● **RECORD SET**:
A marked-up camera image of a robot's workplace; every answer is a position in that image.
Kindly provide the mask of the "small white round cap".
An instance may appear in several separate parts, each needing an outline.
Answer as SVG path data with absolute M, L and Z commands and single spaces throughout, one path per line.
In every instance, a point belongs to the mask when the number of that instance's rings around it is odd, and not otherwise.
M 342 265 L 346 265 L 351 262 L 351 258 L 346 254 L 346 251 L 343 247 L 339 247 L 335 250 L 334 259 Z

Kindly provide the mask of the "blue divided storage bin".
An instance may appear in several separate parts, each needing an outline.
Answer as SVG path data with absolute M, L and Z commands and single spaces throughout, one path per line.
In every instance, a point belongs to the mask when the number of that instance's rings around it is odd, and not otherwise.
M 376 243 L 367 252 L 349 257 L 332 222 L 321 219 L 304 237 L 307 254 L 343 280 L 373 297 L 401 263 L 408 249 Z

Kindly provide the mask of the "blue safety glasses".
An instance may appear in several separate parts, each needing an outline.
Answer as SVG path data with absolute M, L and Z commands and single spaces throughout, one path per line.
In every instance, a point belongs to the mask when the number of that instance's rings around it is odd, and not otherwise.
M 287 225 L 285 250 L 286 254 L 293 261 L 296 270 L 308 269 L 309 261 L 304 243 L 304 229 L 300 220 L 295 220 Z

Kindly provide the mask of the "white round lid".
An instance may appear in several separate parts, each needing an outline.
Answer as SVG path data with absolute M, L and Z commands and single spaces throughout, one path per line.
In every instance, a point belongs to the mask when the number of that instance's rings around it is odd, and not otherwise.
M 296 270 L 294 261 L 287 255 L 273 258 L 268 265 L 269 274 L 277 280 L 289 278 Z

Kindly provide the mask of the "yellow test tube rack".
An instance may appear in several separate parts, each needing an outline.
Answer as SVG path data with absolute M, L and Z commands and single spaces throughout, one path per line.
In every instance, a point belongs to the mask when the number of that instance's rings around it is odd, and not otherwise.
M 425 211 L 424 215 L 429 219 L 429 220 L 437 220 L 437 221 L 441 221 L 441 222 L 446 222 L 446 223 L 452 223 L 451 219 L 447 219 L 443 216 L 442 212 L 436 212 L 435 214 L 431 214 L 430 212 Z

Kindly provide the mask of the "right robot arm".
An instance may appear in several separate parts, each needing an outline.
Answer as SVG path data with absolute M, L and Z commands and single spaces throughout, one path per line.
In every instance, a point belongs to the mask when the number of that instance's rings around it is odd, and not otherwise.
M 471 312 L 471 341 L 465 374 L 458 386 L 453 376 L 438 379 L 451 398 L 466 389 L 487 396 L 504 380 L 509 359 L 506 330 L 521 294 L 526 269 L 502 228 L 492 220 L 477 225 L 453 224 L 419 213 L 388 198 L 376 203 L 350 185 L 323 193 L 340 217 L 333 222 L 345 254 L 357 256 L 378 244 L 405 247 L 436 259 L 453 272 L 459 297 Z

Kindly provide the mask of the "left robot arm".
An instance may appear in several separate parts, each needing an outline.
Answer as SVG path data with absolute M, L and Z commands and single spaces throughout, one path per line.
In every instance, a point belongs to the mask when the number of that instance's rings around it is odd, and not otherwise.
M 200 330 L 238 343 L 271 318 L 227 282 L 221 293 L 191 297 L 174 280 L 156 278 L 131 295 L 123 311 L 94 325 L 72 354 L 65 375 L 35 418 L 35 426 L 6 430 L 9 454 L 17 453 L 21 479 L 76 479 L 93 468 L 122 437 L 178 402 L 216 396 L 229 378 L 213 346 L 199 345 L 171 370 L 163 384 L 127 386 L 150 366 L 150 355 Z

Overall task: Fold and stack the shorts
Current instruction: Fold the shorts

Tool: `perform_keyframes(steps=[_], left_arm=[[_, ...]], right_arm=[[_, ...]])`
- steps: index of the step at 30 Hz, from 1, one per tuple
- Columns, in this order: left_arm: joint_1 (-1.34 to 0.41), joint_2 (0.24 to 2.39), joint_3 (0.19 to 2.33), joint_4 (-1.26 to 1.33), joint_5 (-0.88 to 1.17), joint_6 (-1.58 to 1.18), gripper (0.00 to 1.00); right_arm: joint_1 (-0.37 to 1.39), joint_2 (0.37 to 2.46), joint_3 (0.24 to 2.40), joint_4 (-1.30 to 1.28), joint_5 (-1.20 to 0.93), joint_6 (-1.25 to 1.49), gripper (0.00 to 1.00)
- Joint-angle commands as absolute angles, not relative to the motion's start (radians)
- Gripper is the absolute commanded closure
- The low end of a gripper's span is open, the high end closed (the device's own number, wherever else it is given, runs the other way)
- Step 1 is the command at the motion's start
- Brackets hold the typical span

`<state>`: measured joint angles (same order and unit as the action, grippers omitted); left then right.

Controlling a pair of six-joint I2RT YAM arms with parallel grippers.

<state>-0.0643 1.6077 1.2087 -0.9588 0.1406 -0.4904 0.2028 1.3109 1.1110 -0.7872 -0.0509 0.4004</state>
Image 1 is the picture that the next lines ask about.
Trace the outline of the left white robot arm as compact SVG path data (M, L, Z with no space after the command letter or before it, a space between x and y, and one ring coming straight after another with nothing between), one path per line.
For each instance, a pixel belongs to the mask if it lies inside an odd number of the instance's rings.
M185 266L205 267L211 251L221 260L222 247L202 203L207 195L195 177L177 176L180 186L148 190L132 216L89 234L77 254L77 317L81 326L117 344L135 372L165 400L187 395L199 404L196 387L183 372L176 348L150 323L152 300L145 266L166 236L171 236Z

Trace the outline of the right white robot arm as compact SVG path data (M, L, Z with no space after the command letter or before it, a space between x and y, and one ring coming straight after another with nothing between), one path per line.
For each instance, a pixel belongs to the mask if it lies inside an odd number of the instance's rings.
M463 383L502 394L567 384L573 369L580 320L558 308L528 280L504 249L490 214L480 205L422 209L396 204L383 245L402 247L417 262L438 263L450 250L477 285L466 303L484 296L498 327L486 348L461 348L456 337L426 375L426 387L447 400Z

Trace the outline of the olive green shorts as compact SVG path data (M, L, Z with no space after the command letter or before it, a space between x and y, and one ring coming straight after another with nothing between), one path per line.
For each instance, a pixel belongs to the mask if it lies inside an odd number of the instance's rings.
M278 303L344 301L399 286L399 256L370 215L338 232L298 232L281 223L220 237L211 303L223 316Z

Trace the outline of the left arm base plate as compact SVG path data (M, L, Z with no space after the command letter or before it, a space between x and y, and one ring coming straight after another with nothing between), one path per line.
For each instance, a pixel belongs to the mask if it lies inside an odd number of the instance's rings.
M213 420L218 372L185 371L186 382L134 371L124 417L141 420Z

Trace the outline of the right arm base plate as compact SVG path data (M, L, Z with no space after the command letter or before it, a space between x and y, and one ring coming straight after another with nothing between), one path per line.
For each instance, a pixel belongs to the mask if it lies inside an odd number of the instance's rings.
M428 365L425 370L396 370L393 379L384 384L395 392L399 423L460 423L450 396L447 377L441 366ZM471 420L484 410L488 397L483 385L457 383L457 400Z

* * *

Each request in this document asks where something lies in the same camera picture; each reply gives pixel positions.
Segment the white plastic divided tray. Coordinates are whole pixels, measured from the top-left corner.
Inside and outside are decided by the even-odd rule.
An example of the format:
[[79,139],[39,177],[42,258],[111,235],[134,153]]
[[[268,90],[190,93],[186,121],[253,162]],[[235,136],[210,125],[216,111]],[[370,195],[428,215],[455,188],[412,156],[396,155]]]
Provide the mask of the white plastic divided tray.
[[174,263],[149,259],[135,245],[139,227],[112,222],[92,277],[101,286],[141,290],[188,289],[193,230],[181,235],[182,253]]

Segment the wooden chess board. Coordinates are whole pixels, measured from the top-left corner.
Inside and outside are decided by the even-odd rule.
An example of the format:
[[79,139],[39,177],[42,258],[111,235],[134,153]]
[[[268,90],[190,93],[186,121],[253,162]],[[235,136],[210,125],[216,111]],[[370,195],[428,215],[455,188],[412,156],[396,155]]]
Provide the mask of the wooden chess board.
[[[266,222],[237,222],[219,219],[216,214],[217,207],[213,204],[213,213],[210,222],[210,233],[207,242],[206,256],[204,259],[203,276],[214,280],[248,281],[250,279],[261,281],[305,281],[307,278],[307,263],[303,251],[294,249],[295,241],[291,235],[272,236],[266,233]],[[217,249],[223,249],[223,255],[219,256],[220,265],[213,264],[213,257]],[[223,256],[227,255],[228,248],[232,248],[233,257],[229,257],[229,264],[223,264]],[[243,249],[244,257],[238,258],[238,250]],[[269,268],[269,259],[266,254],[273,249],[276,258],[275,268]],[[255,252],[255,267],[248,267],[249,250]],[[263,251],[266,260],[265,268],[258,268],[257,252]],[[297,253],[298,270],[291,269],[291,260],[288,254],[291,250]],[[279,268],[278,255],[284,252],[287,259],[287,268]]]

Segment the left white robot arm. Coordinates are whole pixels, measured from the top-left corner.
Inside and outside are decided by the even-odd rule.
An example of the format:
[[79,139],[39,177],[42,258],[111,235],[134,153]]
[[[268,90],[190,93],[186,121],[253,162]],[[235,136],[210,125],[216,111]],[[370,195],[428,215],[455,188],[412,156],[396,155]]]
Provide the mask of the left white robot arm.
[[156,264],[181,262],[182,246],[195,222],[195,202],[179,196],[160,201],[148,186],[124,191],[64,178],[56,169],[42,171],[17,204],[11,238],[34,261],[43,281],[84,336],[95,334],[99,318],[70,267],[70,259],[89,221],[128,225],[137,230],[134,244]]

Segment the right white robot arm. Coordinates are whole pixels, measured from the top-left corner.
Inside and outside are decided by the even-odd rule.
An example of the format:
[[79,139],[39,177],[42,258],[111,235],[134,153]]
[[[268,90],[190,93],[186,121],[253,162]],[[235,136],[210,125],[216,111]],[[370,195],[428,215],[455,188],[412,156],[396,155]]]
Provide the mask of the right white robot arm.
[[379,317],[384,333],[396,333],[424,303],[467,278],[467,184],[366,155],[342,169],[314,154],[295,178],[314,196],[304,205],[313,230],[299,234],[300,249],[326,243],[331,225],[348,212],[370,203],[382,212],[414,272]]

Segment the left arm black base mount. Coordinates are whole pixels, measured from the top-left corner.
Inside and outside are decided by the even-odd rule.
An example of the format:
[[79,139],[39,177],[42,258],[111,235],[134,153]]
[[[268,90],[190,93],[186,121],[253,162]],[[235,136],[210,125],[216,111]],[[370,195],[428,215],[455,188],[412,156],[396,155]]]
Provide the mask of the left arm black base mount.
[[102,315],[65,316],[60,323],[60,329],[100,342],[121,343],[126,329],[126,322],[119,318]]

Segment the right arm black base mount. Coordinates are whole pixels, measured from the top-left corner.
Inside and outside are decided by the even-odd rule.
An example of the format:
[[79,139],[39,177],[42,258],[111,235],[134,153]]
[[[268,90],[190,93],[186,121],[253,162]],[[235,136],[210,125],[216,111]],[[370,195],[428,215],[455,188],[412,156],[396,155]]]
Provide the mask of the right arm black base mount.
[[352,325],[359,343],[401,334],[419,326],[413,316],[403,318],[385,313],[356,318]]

...

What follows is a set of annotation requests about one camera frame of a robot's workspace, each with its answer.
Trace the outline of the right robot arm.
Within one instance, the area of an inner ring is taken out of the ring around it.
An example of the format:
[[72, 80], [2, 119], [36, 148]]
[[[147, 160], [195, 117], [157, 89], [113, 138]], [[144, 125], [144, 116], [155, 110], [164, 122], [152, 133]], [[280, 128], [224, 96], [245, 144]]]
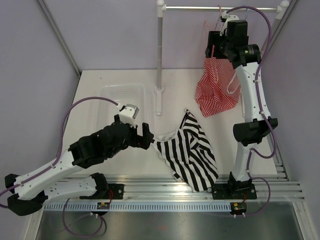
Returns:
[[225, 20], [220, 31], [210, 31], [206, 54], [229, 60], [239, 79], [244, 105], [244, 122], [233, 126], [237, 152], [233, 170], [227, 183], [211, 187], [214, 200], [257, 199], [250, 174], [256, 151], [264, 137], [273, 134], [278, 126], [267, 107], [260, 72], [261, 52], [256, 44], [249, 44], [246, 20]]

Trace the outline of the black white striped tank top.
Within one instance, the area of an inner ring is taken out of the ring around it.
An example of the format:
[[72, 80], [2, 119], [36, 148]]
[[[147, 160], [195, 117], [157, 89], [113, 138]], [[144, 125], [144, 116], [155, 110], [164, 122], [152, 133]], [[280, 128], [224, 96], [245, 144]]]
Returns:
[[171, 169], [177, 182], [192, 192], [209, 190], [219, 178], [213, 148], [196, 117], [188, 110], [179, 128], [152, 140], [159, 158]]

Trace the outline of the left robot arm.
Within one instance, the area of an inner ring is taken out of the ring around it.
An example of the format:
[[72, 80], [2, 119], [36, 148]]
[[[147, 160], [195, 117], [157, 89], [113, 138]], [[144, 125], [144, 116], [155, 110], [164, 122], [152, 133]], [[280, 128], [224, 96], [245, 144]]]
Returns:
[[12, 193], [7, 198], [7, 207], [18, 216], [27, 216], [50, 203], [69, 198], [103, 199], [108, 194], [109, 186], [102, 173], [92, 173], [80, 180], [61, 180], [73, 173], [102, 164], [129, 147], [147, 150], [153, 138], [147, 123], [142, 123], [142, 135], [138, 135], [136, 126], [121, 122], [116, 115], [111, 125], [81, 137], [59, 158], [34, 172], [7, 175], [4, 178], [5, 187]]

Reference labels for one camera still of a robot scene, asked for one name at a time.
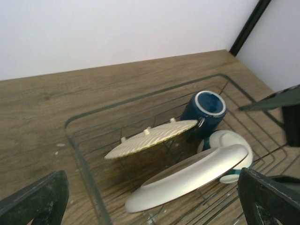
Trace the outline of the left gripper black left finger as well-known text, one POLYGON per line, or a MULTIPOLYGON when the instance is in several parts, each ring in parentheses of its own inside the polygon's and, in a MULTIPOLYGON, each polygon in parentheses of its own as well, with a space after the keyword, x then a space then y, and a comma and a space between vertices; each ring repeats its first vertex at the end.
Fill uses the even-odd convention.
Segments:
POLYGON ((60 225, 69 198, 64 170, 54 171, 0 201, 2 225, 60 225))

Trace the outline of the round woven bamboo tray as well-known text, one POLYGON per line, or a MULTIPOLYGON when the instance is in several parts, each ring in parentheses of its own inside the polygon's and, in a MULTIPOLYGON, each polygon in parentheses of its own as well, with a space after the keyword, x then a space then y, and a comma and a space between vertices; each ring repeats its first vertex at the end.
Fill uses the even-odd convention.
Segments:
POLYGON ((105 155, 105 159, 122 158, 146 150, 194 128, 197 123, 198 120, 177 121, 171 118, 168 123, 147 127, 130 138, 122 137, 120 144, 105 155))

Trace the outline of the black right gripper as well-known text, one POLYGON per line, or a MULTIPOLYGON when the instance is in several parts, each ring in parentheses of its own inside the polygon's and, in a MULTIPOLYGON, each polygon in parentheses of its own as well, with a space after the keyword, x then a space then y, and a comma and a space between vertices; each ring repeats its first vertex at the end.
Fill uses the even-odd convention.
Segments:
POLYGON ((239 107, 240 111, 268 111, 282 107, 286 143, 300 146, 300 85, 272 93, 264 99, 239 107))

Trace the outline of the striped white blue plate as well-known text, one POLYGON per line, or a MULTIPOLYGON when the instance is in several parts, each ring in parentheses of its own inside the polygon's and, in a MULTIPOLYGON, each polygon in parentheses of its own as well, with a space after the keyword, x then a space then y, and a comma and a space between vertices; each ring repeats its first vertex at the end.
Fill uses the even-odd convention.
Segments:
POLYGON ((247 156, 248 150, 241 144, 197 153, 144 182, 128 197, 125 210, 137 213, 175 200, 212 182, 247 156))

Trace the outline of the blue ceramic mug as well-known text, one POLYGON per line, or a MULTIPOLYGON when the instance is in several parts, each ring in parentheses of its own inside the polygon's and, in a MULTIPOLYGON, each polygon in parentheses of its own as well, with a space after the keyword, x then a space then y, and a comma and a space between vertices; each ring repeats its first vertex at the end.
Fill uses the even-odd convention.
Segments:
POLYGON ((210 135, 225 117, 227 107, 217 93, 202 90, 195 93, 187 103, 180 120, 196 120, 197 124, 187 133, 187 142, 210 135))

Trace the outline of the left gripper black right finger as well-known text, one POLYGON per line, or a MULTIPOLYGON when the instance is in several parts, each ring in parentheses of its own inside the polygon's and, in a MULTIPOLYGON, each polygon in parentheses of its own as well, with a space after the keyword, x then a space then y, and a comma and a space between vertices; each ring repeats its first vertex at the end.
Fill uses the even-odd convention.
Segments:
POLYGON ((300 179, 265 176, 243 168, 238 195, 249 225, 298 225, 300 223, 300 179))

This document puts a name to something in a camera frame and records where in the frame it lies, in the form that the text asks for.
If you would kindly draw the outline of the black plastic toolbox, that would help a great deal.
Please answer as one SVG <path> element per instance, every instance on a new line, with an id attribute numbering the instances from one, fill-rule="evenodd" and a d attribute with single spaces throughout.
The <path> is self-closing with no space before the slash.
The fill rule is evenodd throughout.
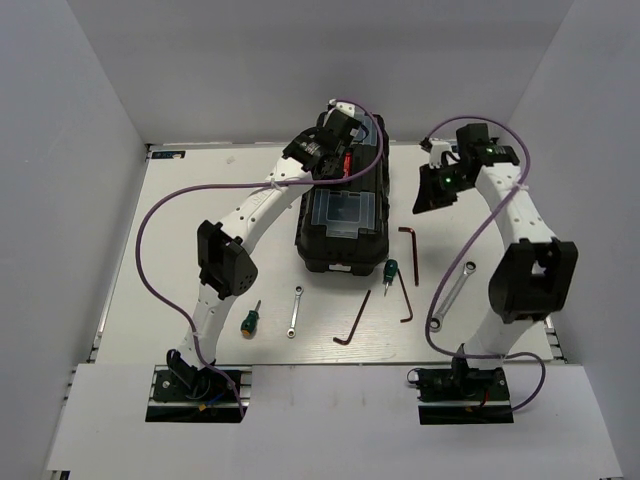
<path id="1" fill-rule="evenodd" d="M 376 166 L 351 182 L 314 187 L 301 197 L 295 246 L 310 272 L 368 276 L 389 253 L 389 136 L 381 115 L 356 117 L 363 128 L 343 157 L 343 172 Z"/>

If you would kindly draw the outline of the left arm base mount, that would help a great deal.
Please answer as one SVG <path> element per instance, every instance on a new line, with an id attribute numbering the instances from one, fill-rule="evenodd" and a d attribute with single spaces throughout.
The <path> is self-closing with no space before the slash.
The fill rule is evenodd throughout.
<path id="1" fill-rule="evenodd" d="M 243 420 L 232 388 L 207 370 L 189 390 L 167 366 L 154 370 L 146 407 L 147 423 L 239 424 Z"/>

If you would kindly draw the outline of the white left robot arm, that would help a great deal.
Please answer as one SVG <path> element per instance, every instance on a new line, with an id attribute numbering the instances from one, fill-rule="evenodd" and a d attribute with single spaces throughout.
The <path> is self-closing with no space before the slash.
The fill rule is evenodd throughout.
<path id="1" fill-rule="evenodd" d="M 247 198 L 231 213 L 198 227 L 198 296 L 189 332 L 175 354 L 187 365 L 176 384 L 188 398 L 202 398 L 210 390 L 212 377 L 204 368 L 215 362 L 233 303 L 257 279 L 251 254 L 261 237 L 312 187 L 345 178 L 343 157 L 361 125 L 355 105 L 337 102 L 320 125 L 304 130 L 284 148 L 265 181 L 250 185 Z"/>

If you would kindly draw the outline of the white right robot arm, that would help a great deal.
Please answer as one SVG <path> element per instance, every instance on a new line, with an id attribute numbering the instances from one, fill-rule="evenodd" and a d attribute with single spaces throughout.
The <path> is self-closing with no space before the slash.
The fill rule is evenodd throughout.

● **INSTRUCTIONS FOR THE TASK**: State only how many lines above contain "order".

● **RESULT OF THE EXERCISE**: 2